Probability mass function

A probability mass function (PMF), also known as a probability function or frequency function, is a mathematical function that describes the probability distribution of a discrete random variable by assigning a non-negative probability to each possible value that the variable can take.^[1] For a discrete random variable X taking values in a countable set, the PMF is typically denoted as p_X(x) = P(X = x), where P(X = x) represents the probability that X equals exactly x.^[2] The PMF must satisfy two fundamental properties: first, p_X(x) \geq 0 for all x in the support of X, ensuring probabilities are non-negative; second, the sum of p_X(x) over all possible values x equals 1, \sum p_X(x) = 1, which guarantees that the total probability is conserved.^[1] These properties make the PMF a valid probability measure for discrete outcomes, fully characterizing the distribution and enabling the computation of expected values, variances, and other statistical moments.^[3] In contrast to the probability density function used for continuous random variables, the PMF provides the actual probability mass at discrete points rather than a density over an interval, and the cumulative distribution function derived from the PMF is a step function that jumps by p_X(x) at each point x.^[1] Common examples include the PMF of the binomial distribution, which models the number of successes in fixed trials, and the Poisson distribution, which describes the number of events in a fixed interval.^[4] The concept is central to probability theory and finds applications in fields such as statistics, machine learning, and operations research for modeling countable phenomena.^[3]

Fundamentals

Definition

In probability theory, the probability mass function (PMF) of a discrete random variable X is defined as the function p_X: S \to [0,1] that assigns to each possible outcome x in the support set S the probability p_X(x) = P(X = x), where S is the countable sample space consisting of all values that X can take with positive probability.^[5]^[1] A fundamental requirement of the PMF is that the probabilities over the entire support sum to unity: \sum_{x \in S} p_X(x) = 1.^[5]^[6] This normalization ensures that the PMF fully describes the probability distribution of X. The PMF applies specifically to discrete random variables, where probabilities are concentrated at isolated points in the support S, in contrast to continuous random variables that require probability density functions to integrate over intervals.^[3] The support set S is typically finite or countably infinite and comprises exactly those points where p_X(x) > 0.^[1]^[7]

Properties

The probability mass function (PMF) of a discrete random variable X, denoted p_X(x), must satisfy non-negativity, meaning p_X(x) \geq 0 for all x in the state space S, as probabilities cannot be negative by the axioms of probability theory.^[1] This ensures that the assigned probabilities represent valid measures of likelihood.
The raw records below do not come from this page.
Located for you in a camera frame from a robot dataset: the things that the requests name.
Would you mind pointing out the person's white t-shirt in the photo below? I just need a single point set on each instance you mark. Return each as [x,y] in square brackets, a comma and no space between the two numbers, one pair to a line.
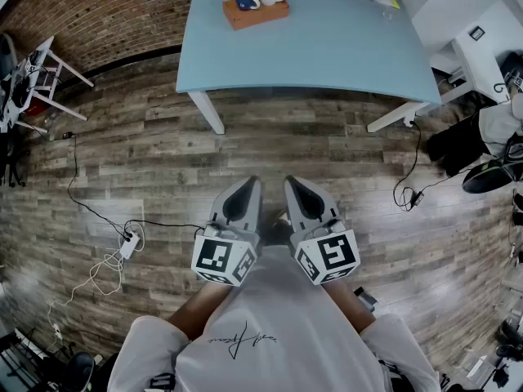
[278,333]

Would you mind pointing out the black wall socket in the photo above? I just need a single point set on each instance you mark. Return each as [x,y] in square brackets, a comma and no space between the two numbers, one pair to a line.
[476,33]

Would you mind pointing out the person's right forearm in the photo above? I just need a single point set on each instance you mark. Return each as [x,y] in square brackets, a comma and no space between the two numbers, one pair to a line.
[347,304]

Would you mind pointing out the light blue table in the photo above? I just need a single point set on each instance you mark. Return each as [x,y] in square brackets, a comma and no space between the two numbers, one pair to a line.
[310,51]

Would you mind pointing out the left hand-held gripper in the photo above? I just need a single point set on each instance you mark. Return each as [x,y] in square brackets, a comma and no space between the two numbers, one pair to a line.
[222,259]

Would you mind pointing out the white cabinet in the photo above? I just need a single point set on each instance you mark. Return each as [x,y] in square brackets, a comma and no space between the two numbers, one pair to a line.
[461,35]

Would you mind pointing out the person's left forearm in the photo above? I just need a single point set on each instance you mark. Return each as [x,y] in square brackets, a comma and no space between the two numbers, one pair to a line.
[196,314]

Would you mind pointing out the brown wooden block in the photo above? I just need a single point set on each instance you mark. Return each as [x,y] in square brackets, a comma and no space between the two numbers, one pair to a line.
[257,14]

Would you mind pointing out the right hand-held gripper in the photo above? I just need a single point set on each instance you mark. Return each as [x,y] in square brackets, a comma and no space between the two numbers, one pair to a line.
[327,255]

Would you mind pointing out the white power strip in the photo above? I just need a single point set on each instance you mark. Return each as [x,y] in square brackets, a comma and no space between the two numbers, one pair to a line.
[130,246]

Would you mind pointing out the clear glass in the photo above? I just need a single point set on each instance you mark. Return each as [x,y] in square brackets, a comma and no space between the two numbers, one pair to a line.
[388,12]

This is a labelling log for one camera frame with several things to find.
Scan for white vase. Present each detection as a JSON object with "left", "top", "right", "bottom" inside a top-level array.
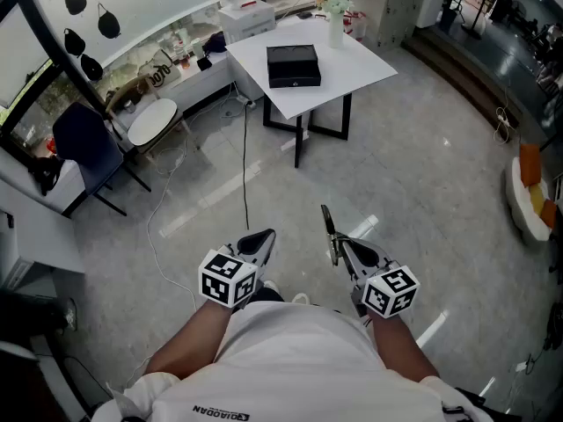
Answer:
[{"left": 328, "top": 11, "right": 345, "bottom": 50}]

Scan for white water dispenser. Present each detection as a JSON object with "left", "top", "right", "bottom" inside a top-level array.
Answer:
[{"left": 217, "top": 0, "right": 277, "bottom": 46}]

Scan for person's black shorts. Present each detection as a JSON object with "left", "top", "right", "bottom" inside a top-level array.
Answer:
[{"left": 253, "top": 285, "right": 285, "bottom": 304}]

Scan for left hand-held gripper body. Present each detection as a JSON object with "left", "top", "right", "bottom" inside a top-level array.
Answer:
[{"left": 198, "top": 243, "right": 266, "bottom": 311}]

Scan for black bag with straps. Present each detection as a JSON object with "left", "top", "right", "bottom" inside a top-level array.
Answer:
[{"left": 27, "top": 156, "right": 65, "bottom": 198}]

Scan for black floor stand fan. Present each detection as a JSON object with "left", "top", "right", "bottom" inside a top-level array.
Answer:
[{"left": 459, "top": 0, "right": 501, "bottom": 41}]

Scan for wooden chair with white cushion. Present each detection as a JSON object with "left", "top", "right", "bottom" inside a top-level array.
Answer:
[{"left": 105, "top": 74, "right": 193, "bottom": 156}]

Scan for small orange cushion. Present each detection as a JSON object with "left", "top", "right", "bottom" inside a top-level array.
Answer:
[{"left": 539, "top": 199, "right": 559, "bottom": 229}]

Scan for white floor cable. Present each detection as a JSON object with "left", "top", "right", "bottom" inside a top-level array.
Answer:
[{"left": 144, "top": 146, "right": 200, "bottom": 312}]

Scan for grey desk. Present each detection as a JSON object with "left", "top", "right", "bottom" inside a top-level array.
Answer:
[{"left": 0, "top": 177, "right": 87, "bottom": 290}]

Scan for black box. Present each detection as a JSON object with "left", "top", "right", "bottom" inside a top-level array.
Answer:
[{"left": 266, "top": 44, "right": 323, "bottom": 90}]

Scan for beige tote bag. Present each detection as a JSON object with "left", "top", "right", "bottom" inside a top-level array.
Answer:
[{"left": 137, "top": 47, "right": 182, "bottom": 101}]

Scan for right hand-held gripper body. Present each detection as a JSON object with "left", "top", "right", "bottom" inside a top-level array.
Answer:
[{"left": 349, "top": 257, "right": 421, "bottom": 320}]

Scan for large orange cushion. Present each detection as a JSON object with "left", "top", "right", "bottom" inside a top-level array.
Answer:
[{"left": 519, "top": 143, "right": 543, "bottom": 189}]

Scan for white cable with plug strip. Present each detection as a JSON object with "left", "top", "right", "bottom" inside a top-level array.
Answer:
[{"left": 492, "top": 84, "right": 515, "bottom": 145}]

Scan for white round floor seat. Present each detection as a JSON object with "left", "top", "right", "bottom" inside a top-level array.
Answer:
[{"left": 504, "top": 142, "right": 559, "bottom": 244}]

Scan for person's right forearm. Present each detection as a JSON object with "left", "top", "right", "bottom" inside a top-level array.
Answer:
[{"left": 370, "top": 314, "right": 442, "bottom": 382}]

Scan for white table with black legs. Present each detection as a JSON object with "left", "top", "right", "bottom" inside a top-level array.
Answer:
[{"left": 224, "top": 14, "right": 399, "bottom": 169}]

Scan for person's white shirt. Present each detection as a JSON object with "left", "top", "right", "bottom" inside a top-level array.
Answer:
[{"left": 91, "top": 300, "right": 494, "bottom": 422}]

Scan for person's left forearm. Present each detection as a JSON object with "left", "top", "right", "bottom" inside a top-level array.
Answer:
[{"left": 144, "top": 298, "right": 235, "bottom": 380}]

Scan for black right shoulder strap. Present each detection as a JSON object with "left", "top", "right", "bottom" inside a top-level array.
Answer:
[{"left": 441, "top": 404, "right": 481, "bottom": 422}]

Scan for black floor cable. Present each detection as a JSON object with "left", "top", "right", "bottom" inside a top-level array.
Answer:
[{"left": 241, "top": 98, "right": 252, "bottom": 231}]

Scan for white window bench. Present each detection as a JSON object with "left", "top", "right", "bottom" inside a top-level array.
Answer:
[{"left": 112, "top": 9, "right": 330, "bottom": 136}]

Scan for yellow cushion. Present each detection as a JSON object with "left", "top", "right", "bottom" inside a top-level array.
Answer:
[{"left": 528, "top": 184, "right": 547, "bottom": 215}]

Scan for dark blue bag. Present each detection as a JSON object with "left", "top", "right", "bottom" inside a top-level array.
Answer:
[{"left": 202, "top": 30, "right": 228, "bottom": 55}]

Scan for dark blue chair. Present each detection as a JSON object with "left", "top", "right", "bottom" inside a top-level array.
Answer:
[{"left": 52, "top": 100, "right": 153, "bottom": 218}]
Additionally, each individual probability satisfies $0 \leq p_X(x) \leq 1, since no single event can have a probability exceeding the total probability of the sample space.^[8] The normalization property requires that \sum_{x \in S} p_X(x) = 1, reflecting the fact that the events \{X = x\} for x \in S form a partition of the sample space, and by the axiom of total probability (or countable additivity for infinite supports), their probabilities sum to the probability of the entire space, which is 1.^[5] This condition guarantees that the PMF fully accounts for all possible outcomes without overlap or omission. For a given discrete random variable, the PMF is uniquely determined, as it is defined directly by p_X(x) = P(X = x) for each x, and the probabilities P(X = x) are uniquely specified by the underlying probability measure.^[9] The effective support of the PMF is the set \{x \in S \mid p_X(x) > 0\}, which identifies the values that the random variable can actually attain with positive probability, while p_X(x) = 0 for all other x \in S.^[10] This support set encapsulates the possible realizations of X under the given distribution. The expected value of X can be computed using the PMF as E[X] = \sum_{x \in S} x \, p_X(x), leveraging the normalization property.^[5]

Relationships

Cumulative distribution function

The cumulative distribution function (CDF) of a discrete random variable X with probability mass function p_X and support S is defined as

F_X(x) = P(X \leq x) = \sum_{\substack{y \leq x \\ y \in S}} p_X(y),

where the sum accumulates the probabilities assigned by the PMF up to and including x. This function maps any real number x to the interval [0, 1], representing the total probability that X takes a value less than or equal to x.^[11]^[12] For discrete random variables, the CDF exhibits a step-function form, remaining constant between points in the support S and featuring discontinuous jumps precisely at those points where p_X(y) > 0. The magnitude of each jump at a point y \in S equals p_X(y), reflecting the discrete probability mass concentrated there, while the function is right-continuous at every point. This stepwise increase ensures that F_X(x) approaches 1 as x tends to infinity and starts at 0 for x less than the smallest element of S.^[3]^[13] The PMF can be recovered from the CDF through the relation

p_X(x) = F_X(x) - F_X(x^-),

where F_X(x^-) denotes the left-hand limit of the CDF at x, capturing the size of the jump at x. This difference directly corresponds to the increments in the CDF, as each PMF value p_X(x) quantifies the vertical rise at that point, allowing the original discrete distribution to be reconstructed solely from the cumulative form.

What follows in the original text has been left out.